From the records below, count the lines holding the string "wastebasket". Only the number is wanted.
--- Study material Enclosed Below ---
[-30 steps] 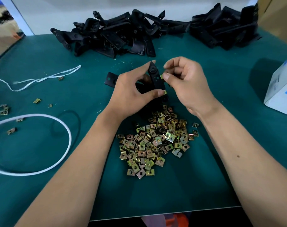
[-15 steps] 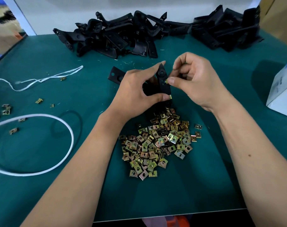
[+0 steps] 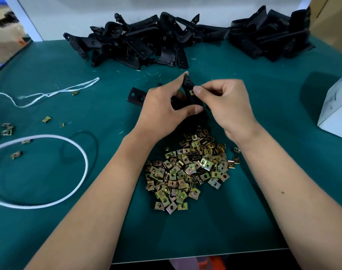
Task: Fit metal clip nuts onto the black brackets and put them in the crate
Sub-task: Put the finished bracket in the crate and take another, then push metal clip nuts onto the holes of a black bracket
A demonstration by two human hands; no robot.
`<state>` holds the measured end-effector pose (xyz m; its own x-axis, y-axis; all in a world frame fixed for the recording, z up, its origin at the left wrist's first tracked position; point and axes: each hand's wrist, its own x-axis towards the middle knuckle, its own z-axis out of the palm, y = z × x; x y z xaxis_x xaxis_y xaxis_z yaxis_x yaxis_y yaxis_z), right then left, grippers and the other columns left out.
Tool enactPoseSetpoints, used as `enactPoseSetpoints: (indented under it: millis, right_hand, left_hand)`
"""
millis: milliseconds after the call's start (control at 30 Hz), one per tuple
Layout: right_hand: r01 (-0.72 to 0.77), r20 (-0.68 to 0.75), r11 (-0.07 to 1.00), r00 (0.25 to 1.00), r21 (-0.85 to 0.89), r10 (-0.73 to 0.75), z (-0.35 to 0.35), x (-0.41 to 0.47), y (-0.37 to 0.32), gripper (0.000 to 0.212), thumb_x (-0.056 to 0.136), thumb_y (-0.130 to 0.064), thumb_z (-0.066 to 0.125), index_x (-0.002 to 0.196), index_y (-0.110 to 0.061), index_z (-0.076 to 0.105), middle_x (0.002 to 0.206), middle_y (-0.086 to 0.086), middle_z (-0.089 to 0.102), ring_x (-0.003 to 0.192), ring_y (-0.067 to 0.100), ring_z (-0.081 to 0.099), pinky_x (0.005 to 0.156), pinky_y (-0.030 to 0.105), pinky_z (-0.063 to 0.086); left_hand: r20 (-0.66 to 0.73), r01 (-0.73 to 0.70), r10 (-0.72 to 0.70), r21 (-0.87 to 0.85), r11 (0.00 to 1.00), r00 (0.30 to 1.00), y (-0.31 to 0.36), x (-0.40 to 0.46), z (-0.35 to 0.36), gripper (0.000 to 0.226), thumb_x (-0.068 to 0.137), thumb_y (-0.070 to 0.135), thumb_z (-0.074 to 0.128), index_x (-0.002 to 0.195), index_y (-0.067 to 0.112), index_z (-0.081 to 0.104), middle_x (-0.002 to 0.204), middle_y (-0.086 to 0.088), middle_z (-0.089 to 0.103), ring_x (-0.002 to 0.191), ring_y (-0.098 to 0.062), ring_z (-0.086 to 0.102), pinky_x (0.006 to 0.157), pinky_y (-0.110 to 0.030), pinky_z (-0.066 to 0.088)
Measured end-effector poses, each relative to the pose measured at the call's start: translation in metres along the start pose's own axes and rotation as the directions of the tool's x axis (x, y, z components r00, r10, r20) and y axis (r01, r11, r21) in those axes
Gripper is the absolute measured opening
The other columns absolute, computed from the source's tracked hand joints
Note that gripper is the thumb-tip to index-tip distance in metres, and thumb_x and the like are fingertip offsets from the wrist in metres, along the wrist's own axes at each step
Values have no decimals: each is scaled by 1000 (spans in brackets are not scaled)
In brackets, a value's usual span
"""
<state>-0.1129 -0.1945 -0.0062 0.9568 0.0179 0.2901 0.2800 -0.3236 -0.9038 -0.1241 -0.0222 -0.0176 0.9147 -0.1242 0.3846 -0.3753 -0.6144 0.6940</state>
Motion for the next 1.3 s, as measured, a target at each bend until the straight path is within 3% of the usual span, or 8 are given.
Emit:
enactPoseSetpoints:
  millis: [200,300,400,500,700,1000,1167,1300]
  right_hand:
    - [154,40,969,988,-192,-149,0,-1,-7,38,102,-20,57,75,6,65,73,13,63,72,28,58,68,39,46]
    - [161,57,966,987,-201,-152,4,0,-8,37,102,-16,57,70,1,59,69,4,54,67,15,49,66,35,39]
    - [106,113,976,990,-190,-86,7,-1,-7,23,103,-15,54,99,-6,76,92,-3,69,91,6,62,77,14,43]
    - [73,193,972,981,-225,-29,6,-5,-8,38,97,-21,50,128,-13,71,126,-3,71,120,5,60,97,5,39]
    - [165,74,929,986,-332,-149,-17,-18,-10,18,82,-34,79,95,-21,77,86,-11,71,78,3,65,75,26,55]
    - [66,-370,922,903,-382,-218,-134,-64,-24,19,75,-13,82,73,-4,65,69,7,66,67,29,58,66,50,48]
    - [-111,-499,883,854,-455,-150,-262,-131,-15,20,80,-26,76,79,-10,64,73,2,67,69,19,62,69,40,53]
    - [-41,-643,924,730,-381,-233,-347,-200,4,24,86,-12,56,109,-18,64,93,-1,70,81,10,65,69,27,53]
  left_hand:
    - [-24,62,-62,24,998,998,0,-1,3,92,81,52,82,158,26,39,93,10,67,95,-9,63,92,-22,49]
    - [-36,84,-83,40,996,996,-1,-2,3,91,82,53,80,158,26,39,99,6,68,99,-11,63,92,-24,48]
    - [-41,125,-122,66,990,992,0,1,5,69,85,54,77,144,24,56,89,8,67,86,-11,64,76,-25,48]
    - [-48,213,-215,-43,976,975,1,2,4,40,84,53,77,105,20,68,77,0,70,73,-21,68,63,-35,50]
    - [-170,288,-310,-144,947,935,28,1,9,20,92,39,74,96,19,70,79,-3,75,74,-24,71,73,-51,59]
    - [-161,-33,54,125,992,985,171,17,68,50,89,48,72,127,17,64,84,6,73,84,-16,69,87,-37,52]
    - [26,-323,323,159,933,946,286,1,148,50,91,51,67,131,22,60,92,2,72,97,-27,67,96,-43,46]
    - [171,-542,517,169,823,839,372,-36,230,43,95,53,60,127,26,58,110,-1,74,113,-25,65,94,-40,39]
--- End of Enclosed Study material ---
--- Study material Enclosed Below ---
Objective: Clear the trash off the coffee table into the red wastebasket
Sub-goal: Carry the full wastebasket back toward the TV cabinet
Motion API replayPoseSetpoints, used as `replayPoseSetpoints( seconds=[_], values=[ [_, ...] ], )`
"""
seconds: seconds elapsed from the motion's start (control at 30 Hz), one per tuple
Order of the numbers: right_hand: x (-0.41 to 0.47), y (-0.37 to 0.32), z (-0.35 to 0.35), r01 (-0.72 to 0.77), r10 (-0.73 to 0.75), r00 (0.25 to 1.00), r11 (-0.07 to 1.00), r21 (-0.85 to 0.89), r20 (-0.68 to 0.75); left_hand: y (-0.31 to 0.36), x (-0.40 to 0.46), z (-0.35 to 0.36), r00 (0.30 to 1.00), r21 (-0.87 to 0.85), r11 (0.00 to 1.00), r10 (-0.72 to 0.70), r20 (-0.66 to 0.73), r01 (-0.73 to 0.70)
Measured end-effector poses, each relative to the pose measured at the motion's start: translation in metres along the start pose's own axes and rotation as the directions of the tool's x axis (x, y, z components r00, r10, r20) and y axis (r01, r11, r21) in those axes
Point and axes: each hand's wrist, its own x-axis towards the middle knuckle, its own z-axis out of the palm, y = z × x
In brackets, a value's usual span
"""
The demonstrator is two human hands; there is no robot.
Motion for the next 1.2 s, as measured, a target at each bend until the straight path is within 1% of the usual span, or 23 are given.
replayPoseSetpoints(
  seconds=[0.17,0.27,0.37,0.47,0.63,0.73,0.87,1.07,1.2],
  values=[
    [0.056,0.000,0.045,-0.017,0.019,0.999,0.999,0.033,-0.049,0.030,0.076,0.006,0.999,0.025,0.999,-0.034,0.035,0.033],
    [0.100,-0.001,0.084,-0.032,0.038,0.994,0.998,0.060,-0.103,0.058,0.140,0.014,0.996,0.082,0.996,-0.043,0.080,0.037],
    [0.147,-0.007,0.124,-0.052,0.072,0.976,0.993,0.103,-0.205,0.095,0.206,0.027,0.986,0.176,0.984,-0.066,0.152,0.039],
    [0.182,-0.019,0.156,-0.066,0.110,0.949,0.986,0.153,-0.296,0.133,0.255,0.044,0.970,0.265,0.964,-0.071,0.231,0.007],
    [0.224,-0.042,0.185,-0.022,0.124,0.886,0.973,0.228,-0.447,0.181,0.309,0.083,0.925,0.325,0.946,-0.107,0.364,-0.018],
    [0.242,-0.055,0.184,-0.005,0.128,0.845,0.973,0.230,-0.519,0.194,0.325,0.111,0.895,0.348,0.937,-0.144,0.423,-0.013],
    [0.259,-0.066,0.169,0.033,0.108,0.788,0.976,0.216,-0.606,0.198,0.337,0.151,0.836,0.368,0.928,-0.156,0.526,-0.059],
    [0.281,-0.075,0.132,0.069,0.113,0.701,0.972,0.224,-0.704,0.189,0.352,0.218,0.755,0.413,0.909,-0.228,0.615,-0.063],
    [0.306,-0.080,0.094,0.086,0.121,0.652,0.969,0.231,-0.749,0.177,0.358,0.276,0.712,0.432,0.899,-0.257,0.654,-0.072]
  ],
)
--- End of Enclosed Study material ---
Output of the exercise: 2